A second 405 kW Mercedes engine is used to drive the carrier’s second, fourth and fifth axles to give the unit an 85 km/h maximum travel speed. All axles can be steered when moving around the site while on the road the last three are locked in the straight-ahead position once the sped exceeds 50 km/h. The width can be kept to 2.75 m by specifying 445/95R25 tyres and each axle carries 12 t.
Also on the Cranes UK stand was Tadano’s recently launched ATF 70G-4 all terrain crane. The 70 t capacity four axle unit has a five-section jib giving a 45 m hook height and a maximum reach of almost 42 m at which radius it can handle 1.2 t. Both 9 m and 16 m fly jib attachments are available and can boost the maximum hook height beyond 60 m.
Variable winches work at up to 130 m/min and the maximum single line pull on the 16 mm diameter cable is 44kN.
Twin Mercedes Benz engines provide 320 kW to drive the carrier (via a 12-speed transmission) at up to 85 km/h while 95 kW is available for the lifting operations. Axle weights are 10 t or 12 t depending on the specification and the overall length is less than 12.4 m, while the running height is below 3.8 m.
One of the most disconcerting sights at Vertikal Days was MEC’s self-levelling rough terrain boom which distributor Riwal displayed at a very eye-catching obscure angle. MEC’s two-machine range is designed to work on sloping ground while still offering the ability to be driven from the basket at almost full height.
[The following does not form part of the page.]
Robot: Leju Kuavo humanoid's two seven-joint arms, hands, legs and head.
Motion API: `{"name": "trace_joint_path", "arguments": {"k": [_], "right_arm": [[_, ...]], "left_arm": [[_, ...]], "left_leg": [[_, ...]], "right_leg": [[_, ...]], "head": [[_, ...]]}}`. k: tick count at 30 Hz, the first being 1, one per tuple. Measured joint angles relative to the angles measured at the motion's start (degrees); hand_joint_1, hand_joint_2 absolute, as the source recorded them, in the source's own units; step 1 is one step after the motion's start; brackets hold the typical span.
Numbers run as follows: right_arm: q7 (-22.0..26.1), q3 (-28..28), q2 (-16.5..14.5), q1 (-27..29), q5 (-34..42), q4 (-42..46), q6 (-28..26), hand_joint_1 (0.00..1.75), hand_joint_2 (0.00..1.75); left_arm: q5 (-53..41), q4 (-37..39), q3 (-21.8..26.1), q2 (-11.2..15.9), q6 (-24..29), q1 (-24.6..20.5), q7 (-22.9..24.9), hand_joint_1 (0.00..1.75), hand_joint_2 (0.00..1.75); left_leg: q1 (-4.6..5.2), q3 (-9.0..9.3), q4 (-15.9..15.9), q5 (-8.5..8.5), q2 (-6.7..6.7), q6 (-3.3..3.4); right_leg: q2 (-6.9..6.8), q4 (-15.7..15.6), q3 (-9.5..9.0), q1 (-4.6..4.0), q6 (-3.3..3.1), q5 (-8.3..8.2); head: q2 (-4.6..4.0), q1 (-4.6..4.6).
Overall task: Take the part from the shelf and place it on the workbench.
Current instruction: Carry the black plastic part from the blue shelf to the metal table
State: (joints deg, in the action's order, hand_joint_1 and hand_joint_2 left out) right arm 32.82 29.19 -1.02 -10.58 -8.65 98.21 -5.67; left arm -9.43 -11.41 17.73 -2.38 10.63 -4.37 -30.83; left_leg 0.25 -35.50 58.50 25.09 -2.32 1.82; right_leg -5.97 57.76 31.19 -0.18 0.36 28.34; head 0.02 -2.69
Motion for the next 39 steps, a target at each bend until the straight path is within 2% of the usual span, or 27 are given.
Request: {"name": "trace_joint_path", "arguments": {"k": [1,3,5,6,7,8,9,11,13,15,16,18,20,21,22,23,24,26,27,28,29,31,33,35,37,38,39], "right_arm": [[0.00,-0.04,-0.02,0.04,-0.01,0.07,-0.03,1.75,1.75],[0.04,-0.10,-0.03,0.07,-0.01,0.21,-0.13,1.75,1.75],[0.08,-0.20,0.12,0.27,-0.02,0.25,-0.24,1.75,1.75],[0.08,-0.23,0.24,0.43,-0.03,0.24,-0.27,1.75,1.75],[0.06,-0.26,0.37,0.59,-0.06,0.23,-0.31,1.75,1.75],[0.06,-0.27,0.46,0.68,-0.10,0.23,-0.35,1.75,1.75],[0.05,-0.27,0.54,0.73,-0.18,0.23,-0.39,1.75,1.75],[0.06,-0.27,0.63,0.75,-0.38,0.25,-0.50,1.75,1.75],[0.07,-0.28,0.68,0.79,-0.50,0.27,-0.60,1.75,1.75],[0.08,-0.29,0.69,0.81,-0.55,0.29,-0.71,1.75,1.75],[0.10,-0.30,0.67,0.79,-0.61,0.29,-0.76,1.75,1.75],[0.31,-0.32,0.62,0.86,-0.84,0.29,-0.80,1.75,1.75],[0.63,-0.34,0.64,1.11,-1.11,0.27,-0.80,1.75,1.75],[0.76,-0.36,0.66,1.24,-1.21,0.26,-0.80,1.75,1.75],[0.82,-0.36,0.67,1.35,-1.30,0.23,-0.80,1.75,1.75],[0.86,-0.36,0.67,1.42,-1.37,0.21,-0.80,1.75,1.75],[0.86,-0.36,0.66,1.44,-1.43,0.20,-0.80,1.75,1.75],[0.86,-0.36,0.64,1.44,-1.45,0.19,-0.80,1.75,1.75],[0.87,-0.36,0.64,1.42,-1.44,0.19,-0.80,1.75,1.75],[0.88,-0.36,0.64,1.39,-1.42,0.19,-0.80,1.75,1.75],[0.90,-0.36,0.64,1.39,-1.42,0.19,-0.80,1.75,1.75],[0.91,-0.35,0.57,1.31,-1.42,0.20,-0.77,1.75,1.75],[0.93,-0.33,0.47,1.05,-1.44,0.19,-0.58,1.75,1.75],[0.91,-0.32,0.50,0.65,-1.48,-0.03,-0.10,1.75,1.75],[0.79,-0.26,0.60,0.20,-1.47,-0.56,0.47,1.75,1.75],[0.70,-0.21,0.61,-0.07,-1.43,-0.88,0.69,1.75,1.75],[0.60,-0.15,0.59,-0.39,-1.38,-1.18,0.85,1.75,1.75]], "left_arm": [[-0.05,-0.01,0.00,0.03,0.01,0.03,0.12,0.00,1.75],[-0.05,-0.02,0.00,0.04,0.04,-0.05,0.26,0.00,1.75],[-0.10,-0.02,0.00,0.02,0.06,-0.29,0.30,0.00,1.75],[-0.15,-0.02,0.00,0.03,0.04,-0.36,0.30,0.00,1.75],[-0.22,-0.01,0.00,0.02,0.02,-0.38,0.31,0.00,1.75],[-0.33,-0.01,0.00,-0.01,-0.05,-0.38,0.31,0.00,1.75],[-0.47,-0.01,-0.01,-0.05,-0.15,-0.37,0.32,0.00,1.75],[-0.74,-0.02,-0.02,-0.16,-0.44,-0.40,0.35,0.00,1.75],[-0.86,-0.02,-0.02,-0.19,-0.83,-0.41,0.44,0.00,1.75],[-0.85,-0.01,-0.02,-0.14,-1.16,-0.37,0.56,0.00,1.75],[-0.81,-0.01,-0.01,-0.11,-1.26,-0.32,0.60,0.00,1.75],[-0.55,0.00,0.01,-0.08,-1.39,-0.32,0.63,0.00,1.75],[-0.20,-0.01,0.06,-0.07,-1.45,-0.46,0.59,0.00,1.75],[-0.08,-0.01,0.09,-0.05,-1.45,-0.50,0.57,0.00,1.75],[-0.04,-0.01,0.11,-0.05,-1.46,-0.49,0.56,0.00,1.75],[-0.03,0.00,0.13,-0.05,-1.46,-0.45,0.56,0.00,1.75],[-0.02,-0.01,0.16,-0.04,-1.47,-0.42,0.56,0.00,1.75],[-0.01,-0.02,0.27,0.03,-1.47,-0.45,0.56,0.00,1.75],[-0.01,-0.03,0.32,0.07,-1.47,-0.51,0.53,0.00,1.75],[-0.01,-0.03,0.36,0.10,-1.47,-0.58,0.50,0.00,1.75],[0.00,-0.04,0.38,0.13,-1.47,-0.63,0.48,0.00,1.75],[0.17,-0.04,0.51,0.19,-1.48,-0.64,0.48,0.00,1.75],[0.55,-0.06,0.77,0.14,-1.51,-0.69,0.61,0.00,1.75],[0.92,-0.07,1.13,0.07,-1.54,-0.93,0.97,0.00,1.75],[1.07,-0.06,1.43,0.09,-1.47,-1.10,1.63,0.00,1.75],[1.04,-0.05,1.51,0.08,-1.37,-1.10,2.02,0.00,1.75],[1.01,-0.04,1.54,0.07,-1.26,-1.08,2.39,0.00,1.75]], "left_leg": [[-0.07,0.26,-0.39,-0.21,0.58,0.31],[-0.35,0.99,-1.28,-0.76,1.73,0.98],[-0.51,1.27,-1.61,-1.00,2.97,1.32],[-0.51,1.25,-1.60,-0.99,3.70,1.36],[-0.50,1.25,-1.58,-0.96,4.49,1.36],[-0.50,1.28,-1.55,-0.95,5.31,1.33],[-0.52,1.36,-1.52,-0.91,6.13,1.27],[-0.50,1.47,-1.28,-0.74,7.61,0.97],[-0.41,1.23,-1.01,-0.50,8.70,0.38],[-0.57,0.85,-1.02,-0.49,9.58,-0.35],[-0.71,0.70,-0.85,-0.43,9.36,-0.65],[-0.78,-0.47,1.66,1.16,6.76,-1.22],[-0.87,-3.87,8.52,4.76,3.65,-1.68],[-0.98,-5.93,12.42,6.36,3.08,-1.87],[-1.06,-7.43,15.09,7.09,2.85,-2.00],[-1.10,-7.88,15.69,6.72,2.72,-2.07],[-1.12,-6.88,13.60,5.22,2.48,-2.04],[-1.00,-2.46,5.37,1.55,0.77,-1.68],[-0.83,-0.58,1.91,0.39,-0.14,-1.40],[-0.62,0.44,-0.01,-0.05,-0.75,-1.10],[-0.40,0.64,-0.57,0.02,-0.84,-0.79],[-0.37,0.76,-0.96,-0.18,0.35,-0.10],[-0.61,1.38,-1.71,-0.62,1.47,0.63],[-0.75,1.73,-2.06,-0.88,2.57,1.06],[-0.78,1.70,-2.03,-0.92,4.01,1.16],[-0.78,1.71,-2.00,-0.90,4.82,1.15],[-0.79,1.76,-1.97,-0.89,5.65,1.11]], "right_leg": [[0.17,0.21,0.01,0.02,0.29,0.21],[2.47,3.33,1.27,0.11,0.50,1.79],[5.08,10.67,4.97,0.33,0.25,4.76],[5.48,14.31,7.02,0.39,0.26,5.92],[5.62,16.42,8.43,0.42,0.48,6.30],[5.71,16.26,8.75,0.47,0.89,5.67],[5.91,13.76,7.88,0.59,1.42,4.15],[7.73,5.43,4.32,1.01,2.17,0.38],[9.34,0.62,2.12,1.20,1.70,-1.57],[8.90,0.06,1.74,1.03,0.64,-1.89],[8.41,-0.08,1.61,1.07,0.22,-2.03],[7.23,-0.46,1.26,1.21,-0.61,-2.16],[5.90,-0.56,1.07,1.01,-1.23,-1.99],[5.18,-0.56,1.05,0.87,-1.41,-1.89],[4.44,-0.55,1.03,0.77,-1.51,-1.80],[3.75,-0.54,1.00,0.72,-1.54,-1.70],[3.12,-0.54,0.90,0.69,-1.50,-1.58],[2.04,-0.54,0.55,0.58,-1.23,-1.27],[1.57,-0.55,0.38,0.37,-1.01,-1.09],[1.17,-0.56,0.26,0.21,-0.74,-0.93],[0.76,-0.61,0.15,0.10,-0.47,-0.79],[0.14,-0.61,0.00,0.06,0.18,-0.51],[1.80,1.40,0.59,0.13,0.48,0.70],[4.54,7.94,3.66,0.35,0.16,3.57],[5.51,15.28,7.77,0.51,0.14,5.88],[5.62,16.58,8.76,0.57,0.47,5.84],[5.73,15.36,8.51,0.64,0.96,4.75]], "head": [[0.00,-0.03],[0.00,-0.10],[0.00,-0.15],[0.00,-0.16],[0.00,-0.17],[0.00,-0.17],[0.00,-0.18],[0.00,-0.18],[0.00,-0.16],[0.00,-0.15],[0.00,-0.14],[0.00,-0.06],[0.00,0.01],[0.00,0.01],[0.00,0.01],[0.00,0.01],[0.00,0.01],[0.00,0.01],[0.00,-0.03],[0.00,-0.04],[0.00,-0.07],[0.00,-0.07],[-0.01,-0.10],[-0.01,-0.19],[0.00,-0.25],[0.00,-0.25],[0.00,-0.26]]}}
A pivoted boom mount allows the mast to be set vertical when the ground is sloping by up to 14 degrees side to side or 10 degrees fore/aft. This enables workers to, for instance, efficiently install or maintain a number of lights above a disabled access ramp or to work with one wheel on the pavement when inspecting a row of streetlights. Each wheel is individually driven so if one loses contact with the ground it is isolated and the drive automatically diverted to the other three wheels so they can get the machine back onto more suitable terrain.
With working heights up to 11 m and platform capacities up to 770 kg, the units are well suited to heavy duty work and have a stowed drive speed of 6.4 km/h meaning they can be moved quickly around site.
Riwal’s other offering was the Titan 40-S an Ultra Deck boom lift with a 6.7 m long deck which is capable of lifting 1.8 t of materials and workers to a working height of 14.2 m. The Ultra Deck has two side loading gates (worker access is at the rear) and can be specified with positioning/handling attachments for pipes up to 1.5 m in diameter.
Not only does its platform rotate through 180 degrees, it also moves on the top slider boom giving it 1.8 m of lateral movement. The 4x4 unit has three steering modes, is self levelling within 10 degrees and is fitted with stabilisers at the front for use when heavily laden.